A new startup using technology developed at Toronto’s Sunnybrook Health Sciences Centre promises to improve the breast cancer surgery experience for patients and may help address the backlog of surgeries that has been growing during the pandemic.
The MOLLI Surgical technology is designed to simplify the way surgeons identify the location of a tumour. Currently, surgeons are guided to a tumour in one of two ways: In most cases, a radiologist uses a needle to insert a wire into the breast that is hooked to the tumour on the day of the surgery – a process that can contribute to a patient’s discomfort and anxiety. It can also prove frustrating in the operating room, since the wires sometimes move, making it more difficult for the surgeon to pinpoint the tumour. In the other method, a radioactive seed is placed inside abnormal breast tissue through a needle, a technique that requires tracking and disposal of radioactive material.
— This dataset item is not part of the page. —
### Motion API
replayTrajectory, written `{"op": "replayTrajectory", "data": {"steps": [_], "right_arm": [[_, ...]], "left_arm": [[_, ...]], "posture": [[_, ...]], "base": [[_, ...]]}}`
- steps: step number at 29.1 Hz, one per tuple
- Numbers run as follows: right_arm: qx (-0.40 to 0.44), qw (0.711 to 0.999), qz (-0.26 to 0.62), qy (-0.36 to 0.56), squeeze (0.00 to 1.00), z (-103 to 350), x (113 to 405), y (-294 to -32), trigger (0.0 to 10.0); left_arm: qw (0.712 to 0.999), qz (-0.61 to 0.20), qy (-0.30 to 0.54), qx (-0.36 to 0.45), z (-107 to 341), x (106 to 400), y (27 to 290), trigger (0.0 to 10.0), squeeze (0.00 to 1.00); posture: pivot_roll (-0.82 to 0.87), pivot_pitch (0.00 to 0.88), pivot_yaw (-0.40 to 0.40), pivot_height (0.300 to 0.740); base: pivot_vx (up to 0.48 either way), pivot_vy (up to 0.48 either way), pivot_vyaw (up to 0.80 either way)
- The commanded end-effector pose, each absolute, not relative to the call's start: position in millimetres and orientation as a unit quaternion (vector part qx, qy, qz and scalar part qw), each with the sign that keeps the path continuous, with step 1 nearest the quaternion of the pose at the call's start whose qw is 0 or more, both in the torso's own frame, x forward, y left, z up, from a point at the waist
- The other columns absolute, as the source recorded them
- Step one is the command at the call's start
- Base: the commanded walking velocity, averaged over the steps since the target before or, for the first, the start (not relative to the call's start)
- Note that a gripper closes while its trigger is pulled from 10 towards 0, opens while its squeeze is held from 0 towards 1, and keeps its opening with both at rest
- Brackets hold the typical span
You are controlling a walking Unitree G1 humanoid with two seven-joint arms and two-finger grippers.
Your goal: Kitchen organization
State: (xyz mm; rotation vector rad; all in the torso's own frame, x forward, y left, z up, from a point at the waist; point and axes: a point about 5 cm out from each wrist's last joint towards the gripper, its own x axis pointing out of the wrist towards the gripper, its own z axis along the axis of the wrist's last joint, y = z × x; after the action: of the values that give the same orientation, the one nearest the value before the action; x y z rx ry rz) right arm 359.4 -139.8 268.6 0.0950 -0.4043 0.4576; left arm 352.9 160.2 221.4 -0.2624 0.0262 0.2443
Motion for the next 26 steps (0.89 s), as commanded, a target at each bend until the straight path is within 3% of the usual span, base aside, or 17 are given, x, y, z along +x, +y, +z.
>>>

The MOLLI system uses a magnetic marker roughly the size of a sesame seed that can be implanted in a tumour weeks before surgery and located easily by a surgeon using a wand attached to a tablet screen.
Dr. Nicole Look Hong, a surgical oncologist at Sunnybrook who co-created the technology, calls it a “patient-centred approach” that could help relieve some concerns leading up to surgery.
But its biggest benefit could be how it streamlines breast cancer treatment scheduling, Dr. Look Hong said.
Using the wire method, radiology, pathology and surgery departments must all co-ordinate their schedules to perform their respective tasks on the same day.
With MOLLI, a radiologist could insert the seed up to 30 days prior to surgery.
“That allows more efficiency,” Dr. Look Hong said.
Dr. Ananth Ravi, MOLLI Surgical’s chief science and clinical officer, likens breast-conserving surgery to a three-legged stool.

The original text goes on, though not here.